Meet the new boss, same as the old boss. For now.

“I don’t anticipate doing this in five years,” Koch told the WSJ. “There are multiple people who are not yet ready, but in a couple of years, one or two of them will be.” Citing scheduling conflicts, a spokesperson for BBC declined to make Koch available for an interview, instead referring me to the company’s official press release on the switch and his comments on the company’s earnings calls.

First-wave craft breweries like BBC face no shortage of challenges as the segment navigates its second “shakeout,” and I’ve argued before in this very column that succession is one of the biggest. The torch-passing options for the aging leaders of firms atop the Brewers Association’s Top 50 production list include selling to macrobrewers, mid-major foreign brewers, or private-equity firms (none of which are buying like they used to), or hiring a worthy successor.

This can be harder than you might think, even for craft brewing’s most storied players. To wit: Ken Grossman, the founder of Sierra Nevada Brewing Co., handed over the reins to the company’s second-ever CEO, Jeff White, in 2019, only to find himself taking them back half a decade later on an interim basis after White decided to retire midway through 2023 (capping off his own 38-year run in the business). Grossman and co. eventually found another man for the job, hiring former Suntory exec Pryce Greenow in early 2024.

But BBC is unique even among the old battleships that came up in the “microbrewing” era. For one thing, its portfolio is the most diverse of the bunch, and craft beer — Samuel Adams and Dogfish Head, acquired in 2019 — is a small and increasingly unimportant part of it. Companies like Sierra Nevada, D.G. Yuengling & Son, or even New Belgium are still oriented principally around selling beer-flavored beer (or at least Voodoo Ranger), whereas BBC is basically the inverse, depending heavily on flavored alcoholic beverages Twisted Tea and Truly for its present volume, and spirits-based ready-to-drink Sun Cruiser for its future outlook.

For another, it is alone among the craft segment’s heavyweights in its ownership structure. The company is publicly traded, but Koch has famously retained its controlling shares since floating it on the New York Stock Exchange in 1995. He chairs a board of directors that answers to… him, basically. There aren’t many billionaire chairmen who persist in doing press hits and earnings calls for the companies they represent, but Koch has remained a fixture in both for BBC, even as he’s pushed into his 70s.

Now 76, his return to the chief executive chair is unusual in the broader business world (average CEO ages in the S&P 500 and Russell 3000 hover around 60).
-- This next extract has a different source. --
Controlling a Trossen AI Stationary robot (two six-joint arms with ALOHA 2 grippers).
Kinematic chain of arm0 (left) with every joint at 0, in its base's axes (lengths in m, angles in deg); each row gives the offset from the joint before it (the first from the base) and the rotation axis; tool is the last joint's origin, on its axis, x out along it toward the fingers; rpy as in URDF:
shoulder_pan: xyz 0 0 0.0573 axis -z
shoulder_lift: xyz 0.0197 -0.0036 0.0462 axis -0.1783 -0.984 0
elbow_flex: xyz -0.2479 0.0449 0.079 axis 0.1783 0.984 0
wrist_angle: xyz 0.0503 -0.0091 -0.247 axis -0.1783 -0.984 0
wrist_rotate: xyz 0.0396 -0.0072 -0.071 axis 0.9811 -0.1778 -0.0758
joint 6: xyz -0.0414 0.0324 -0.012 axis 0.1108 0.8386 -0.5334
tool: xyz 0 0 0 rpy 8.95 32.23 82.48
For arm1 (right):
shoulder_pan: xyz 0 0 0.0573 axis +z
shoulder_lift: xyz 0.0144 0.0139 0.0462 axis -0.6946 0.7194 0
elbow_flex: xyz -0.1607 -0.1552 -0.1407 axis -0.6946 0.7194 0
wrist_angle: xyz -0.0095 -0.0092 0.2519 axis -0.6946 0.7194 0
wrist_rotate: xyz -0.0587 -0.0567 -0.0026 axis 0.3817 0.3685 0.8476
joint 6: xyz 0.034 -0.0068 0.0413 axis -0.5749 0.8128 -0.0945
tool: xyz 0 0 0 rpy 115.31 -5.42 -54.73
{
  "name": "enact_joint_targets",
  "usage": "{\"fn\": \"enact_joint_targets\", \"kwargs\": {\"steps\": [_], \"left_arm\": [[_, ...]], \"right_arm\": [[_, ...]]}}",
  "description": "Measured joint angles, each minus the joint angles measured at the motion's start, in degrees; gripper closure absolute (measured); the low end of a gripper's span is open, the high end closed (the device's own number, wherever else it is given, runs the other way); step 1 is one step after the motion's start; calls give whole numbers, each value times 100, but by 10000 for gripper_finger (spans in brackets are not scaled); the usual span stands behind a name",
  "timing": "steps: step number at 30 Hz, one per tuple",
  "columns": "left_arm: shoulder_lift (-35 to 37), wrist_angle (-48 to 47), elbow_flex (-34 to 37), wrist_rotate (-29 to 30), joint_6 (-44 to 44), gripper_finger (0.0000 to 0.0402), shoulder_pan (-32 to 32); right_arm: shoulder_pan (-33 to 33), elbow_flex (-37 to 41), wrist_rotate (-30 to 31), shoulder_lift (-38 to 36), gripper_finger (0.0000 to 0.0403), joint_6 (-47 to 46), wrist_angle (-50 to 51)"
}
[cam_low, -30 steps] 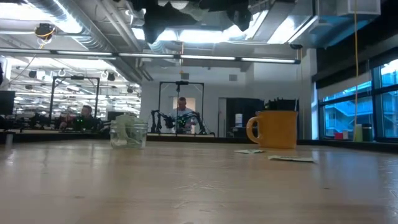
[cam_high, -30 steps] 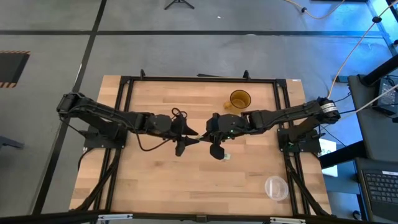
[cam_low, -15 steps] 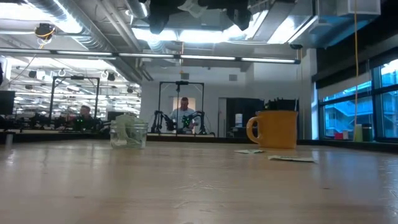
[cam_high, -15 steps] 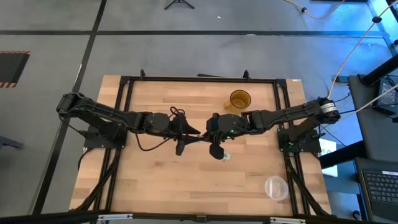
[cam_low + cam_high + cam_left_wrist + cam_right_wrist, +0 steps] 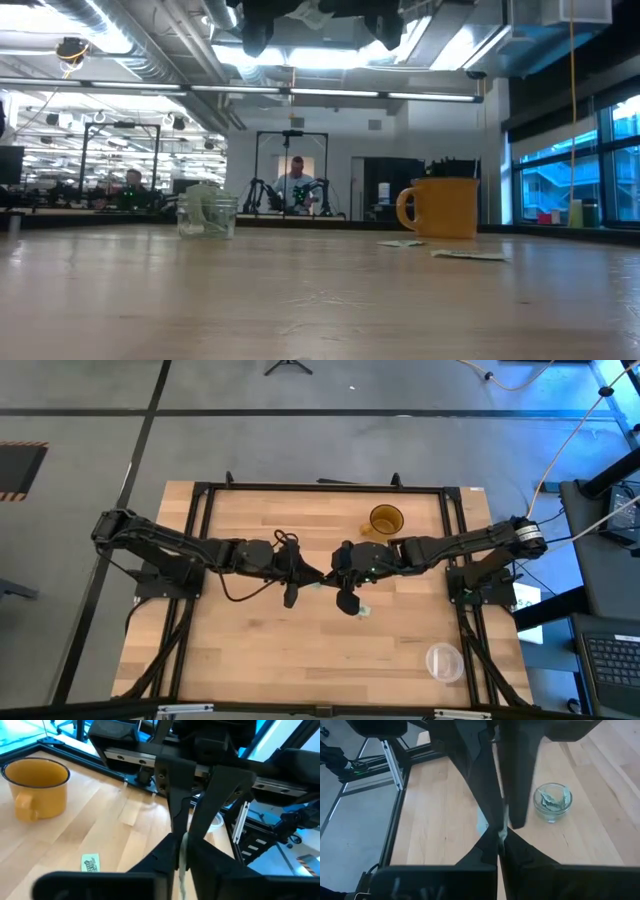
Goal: Pick and place Stevia / Truvia into bins
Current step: Put the stevia packet into the transparent container
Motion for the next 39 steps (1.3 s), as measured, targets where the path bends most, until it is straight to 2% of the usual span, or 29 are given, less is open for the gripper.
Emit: {"fn": "enact_joint_targets", "kwargs": {"steps": [4,14,17,22,25,28,35,39], "left_arm": [[0,5,0,-186,180,394,-43],[58,0,0,-308,290,397,-41],[103,-37,0,-303,349,397,-42],[238,-285,0,-291,441,398,-48],[443,-548,2,-216,540,398,-81],[786,-830,2,-73,797,398,-203],[1655,-1357,31,18,1406,398,-630],[2182,-906,654,-119,1532,398,-883]], "right_arm": [[0,0,9,0,400,5,9],[0,2,-138,-4,393,374,-101],[0,2,-144,-6,368,365,-103],[1,0,-145,-25,298,319,220],[-2,-2,-116,-99,265,306,565],[-2,-9,-103,-182,249,255,785],[-2,-7,-96,-227,244,47,993],[-2,-4,-90,-210,243,2,1139]]}}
But for better or worse, BBC has been Koch’s company since its public listing.

Still, it’s a company that’s virtually unrecognizable compared to the one he last oversaw as CEO a quarter-century ago. Sam Adams, once on the vanguard of the craft beer segment, has lost ground for years; its sales are down 7.5 percent in dollars and 8.8 percent in volume year-to-date through mid-June in multi-outlet grocery, mass retail, and convenience stores tracked by market research firm Circana. Angry Orchard has watched the cider category it helped to usher into the mainstream market pass it by, and endured some scorn along the way. Dogfish Head is showing life lately, delivering some growth to the balance sheet last quarter (though it’s still down in the off-premise year-to-date). But since acquiring the Delaware craft brewery in 2019 for $300 million — a setup, some hypothesized, for co-founder Sam Calagione to eventually succeed Koch — BBC has taken ~$85 million in impairment charges on its value.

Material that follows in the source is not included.